The analytics thing that is largely generational. There’s another issue that I think comes up that black people are generally steered away from mathematics. Math and science related fields, people of color and women, and people of color not including Asians in this discussion, but people of color and women are typically pushed away from those directions. I’ve taken a lot of high-level math, where you look around and are like, “Damn, it’s just me.” Like that’s the game. That’s what the game’s been for a very, very, very long time, so I could imagine that there are black people that aren’t necessarily so inclined to lean on these advanced numbers because nobody has ever been so inclined to lean these advanced numbers back upon us. I can see it like that.

But that’s an exposure issue, more than it is something like innate about black people or anything like that. White people are hitting me up today like, “Yo man, what’d you think about what Wilbon say?” Yo, Wilbon might want to answer for all the black people, I don’t. I ain’t never really been here for that. I’m answering for this one right here, and I’m happy to be one with a bunch of degrees in economics, so like I’m not the guy, that sees it, in that way. I’ll never be the guy that sees it in this way.

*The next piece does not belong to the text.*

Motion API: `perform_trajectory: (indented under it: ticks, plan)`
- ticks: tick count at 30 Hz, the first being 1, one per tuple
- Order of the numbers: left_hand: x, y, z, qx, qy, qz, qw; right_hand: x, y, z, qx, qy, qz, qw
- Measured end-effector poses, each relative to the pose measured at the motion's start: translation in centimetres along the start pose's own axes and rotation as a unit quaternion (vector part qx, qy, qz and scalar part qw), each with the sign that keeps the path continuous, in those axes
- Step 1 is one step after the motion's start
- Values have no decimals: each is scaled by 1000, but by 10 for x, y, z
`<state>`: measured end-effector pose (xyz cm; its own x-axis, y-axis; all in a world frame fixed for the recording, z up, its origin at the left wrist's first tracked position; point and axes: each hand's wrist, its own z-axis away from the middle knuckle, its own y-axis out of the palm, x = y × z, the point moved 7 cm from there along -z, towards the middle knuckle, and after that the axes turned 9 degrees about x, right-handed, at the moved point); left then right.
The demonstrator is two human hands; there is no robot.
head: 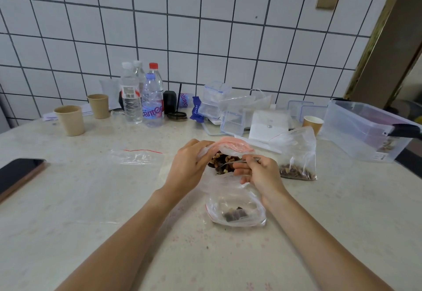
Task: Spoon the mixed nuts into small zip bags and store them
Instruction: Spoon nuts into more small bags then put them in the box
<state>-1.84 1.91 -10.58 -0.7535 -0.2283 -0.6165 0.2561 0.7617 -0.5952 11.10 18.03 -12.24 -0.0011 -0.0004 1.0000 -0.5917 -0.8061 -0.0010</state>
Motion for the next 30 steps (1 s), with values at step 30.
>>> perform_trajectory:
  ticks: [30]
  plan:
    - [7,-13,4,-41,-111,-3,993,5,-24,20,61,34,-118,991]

This weekend … I was hanging with some cats that were in town in Miami for a bachelor party, and he was like, “Man, Google ruined the sports argument.” He was like, “Yeah man, because now we can just go and we can check the right answer, and that takes away from a whole lot of the fun.” Because sports fans by and large want to argue about this stuff and being right isn’t consequential. Thinking you’re right is more important than that. You can make all your barbershop examples, I’m just telling you white folks be doing the same exact thing, they do the same stuff, they just do it when we ain’t around. That’s it.

Jones is making a nuanced set of points here, and there’s no question they demand serious discussion. (If there are disproportionately few black quants in NBA front offices, for instance, that’s probably largely a function of the much larger and more important issue of various forms of bias in STEM education, which Jones raises. Does the NBA, or should the NBA, have a role to play in reversing this?)

When it comes to the question that started all of this and which Wilbon and Smith are supposedly addressing, though, there’s not much discussion to be had; Jones has it right. Most people, no matter their race, aren’t really into anything that even looks like math, and most of them just want to blather at each other about sports, whether or not they have any idea what they’re talking about at all.